The Left’s disdain for civil society is thus driven above all not by a desire to empower the state without limit, but by a deeply held concern that the mediating institutions in society—emphatically including the family, the church, and private enterprise—are instruments of prejudice, selfishness, backwardness, and resistance to change, and that in order to establish our national life on more rational grounds, the government needs to weaken and counteract them.

The Right’s high regard for civil society, meanwhile, is driven above all not by a disdain for government but by a deeply held belief in the importance of our diverse and evolved societal forms, without which we could not hope to secure our liberty. Conservatives seek mechanisms and institutions to bring implicit social knowledge to bear on our troubles, while progressives seek the authority and power to bring explicit technical knowledge to bear on them.

The president’s exceptionally revealing description of America in his Roanoke remarks thus points to a key dividing line in our politics, and to a central issue of contention in this election year. It’s not a surprise that it turns out to clarify a broad range of the Obama administration’s most troubling and peculiar policy choices.

Mitt Romney has chosen to respond to the president’s remarks largely by defending the honor of individual achievement and initiative in business. This is certainly understandable, since Obama’s statement on that front was an astonishing insult to America’s tens of millions of business owners and entrepreneurs (including Romney himself). But he should also take the opportunity the president has handed him to offer a defense of American life—with its dense array of forms of common action, only a few of them political—against a cold and listless technocratic vision that promises to smother the drive and energy of our republic and leave the citizen defenseless against the whims of government officials.

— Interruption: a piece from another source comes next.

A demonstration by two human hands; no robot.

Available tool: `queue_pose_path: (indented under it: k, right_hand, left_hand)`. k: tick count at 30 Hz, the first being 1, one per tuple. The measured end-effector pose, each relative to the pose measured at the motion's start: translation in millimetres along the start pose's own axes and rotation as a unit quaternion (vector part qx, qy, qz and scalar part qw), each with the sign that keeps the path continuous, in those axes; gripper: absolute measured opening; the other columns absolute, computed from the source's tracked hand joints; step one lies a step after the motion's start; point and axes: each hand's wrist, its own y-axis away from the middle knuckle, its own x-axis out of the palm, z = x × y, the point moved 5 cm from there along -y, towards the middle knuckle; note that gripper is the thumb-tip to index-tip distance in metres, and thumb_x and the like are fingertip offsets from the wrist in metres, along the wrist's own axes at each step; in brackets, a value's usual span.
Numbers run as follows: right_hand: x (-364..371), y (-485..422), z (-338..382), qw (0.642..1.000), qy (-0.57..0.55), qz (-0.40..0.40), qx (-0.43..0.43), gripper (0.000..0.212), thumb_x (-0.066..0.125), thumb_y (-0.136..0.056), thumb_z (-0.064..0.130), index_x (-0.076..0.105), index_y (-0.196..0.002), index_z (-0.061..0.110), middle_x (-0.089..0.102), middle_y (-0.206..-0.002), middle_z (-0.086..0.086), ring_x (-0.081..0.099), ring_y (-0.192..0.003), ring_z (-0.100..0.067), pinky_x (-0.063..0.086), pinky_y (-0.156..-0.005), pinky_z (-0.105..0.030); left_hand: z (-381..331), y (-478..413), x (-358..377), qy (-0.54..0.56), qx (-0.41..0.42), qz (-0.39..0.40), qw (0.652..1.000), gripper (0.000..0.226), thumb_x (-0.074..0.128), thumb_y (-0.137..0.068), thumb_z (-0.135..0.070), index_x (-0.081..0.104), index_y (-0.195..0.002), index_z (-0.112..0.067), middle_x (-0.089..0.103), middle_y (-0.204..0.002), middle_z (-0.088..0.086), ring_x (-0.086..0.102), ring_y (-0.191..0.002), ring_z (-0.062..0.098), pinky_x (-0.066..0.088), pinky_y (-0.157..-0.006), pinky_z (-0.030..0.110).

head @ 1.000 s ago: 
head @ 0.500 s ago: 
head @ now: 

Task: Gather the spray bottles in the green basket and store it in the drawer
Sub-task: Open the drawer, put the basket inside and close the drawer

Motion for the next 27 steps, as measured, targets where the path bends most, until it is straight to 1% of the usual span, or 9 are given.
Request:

To ignore what stands between the state and the citizen is to disregard the essence of American life. To clear away what stands between the state and the citizen is to extinguish the sources of American freedom. The president is right to insist that America works best when Americans work together, but government is just one of the many things we do together, and it is only rarely the most important of them.

Yuval Levin is the editor of National Affairs and Hertog Fellow at the Ethics and Public Policy Center.